Would you repeat the listing below verbatim and drop the images?

::: DATA EXTRACT

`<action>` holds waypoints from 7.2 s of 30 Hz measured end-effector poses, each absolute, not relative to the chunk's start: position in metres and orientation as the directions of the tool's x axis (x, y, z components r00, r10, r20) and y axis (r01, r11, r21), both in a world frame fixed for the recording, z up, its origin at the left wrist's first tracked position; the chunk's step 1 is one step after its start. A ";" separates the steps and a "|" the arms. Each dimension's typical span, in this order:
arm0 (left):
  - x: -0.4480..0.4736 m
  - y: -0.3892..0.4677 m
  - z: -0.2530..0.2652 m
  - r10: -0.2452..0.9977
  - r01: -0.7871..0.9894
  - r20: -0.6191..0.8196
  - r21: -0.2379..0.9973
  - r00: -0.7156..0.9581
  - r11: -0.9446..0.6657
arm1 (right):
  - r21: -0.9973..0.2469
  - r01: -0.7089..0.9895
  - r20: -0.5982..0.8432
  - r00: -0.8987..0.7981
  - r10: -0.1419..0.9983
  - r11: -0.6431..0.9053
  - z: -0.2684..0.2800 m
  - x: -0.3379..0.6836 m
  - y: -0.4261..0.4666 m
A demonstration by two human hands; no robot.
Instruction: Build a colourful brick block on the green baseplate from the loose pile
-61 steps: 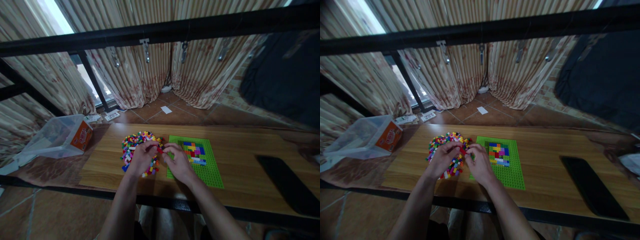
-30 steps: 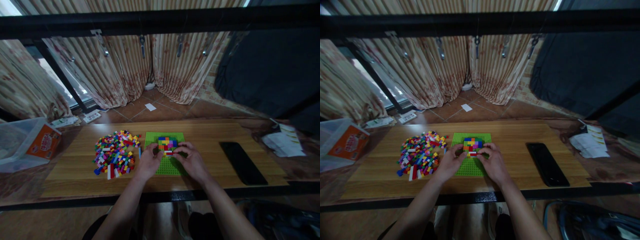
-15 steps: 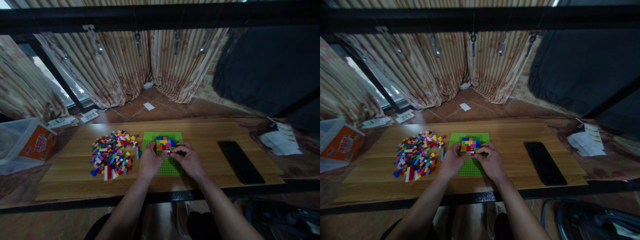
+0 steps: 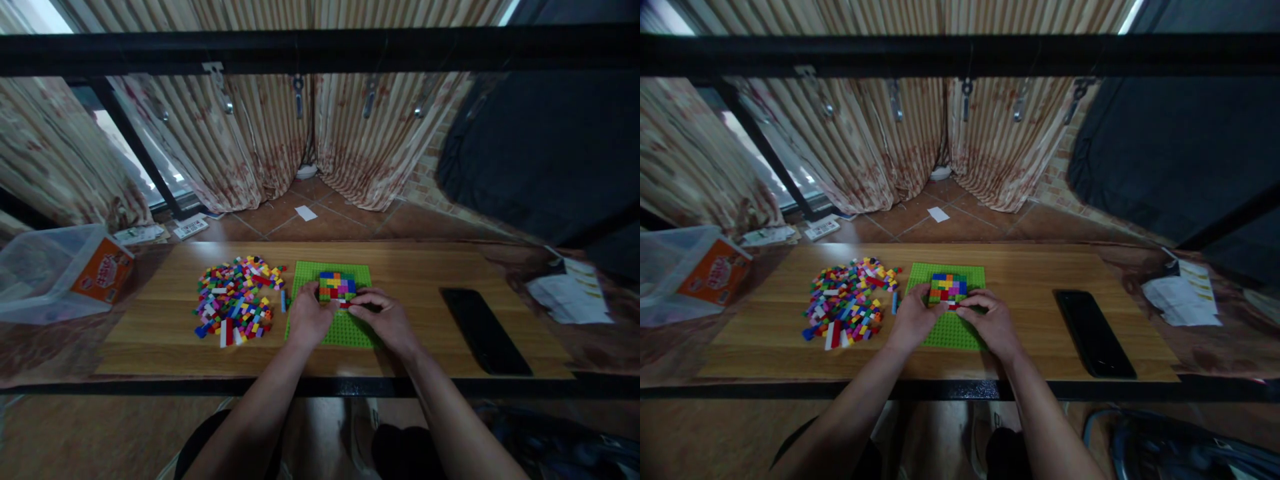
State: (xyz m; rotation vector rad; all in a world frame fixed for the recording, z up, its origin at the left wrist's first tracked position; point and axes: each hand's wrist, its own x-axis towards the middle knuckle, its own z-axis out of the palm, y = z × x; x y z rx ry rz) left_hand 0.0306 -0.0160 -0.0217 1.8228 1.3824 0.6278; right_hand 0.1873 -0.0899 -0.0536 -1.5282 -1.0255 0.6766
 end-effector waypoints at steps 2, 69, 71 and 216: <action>0.029 -0.016 -0.021 0.949 0.587 -0.049 0.795 0.312 -0.152 | -0.990 0.136 0.046 0.514 0.856 -0.028 -0.052 0.194 -0.091; -0.069 -0.003 -0.002 0.985 0.519 0.051 0.845 0.164 -0.130 | -0.624 0.721 0.412 -0.024 0.911 0.301 -0.030 0.067 -0.020; -0.085 0.015 0.000 0.996 0.421 0.078 0.903 0.030 -0.084 | -0.558 0.766 0.400 -0.088 0.912 0.319 -0.033 0.060 -0.014; -0.046 0.032 -0.024 0.919 0.818 0.231 0.423 0.318 -0.390 | -0.848 0.490 0.171 0.614 0.771 -0.202 -0.042 0.164 -0.067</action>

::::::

RESPONSE:
`<action>` holds waypoints from 7.2 s of 30 Hz measured end-effector poses, each absolute, not relative to the chunk's start: position in metres and orientation as the directions of the tool's x axis (x, y, z components r00, r10, r20) and y axis (r01, r11, r21), both in a world frame fixed for the recording, z up, its origin at the left wrist's first tracked position; the chunk's step 1 is one step after its start. A ";" separates the steps and a "|" the arms. Each dimension's typical span, in this order:
arm0 (left):
  - x: -0.4480..0.4736 m
  - y: -0.3892..0.4677 m
  - z: -0.2530..0.2652 m
  - r10: -0.2452..0.9977
  - r01: -0.7871..0.9894
  - r20: -0.6191..0.8196
  - r21: -0.2379..0.9973
  - r00: -0.7156..0.9581
  - r11: -0.9446..0.6657
arm1 (right):
  - r21: -0.9973..0.2469
  - r01: -0.7089..0.9895
  - r20: -0.5982..0.8432
  - r00: -0.8987..0.7981
  - r10: -0.1419..0.9983
  - r11: -0.6431..0.9053
  - z: -0.2684..0.2800 m
  - x: -0.3379..0.6836 m
  - y: -0.4261..0.4666 m
A demonstration by two human hands; no robot.
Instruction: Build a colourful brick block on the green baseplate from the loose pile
-61 steps: 
-30 steps: 
-15 steps: 
+0 steps: 
State: (xyz m; rotation vector rad; all in a world frame fixed for the recording, z up, its origin at the left wrist's first tracked position; point and axes: each hand's wrist, its own x-axis towards the middle knuckle, its own z-axis out of the palm, y = z × x; x y z rx ry rz) left_hand 0.0306 -0.0160 -0.0217 1.8228 1.3824 0.6278; right_hand 0.1873 -0.0899 -0.0536 -1.5282 -1.0255 0.6766
 end-effector waypoints at steps 2, 69, 71 and 216: <action>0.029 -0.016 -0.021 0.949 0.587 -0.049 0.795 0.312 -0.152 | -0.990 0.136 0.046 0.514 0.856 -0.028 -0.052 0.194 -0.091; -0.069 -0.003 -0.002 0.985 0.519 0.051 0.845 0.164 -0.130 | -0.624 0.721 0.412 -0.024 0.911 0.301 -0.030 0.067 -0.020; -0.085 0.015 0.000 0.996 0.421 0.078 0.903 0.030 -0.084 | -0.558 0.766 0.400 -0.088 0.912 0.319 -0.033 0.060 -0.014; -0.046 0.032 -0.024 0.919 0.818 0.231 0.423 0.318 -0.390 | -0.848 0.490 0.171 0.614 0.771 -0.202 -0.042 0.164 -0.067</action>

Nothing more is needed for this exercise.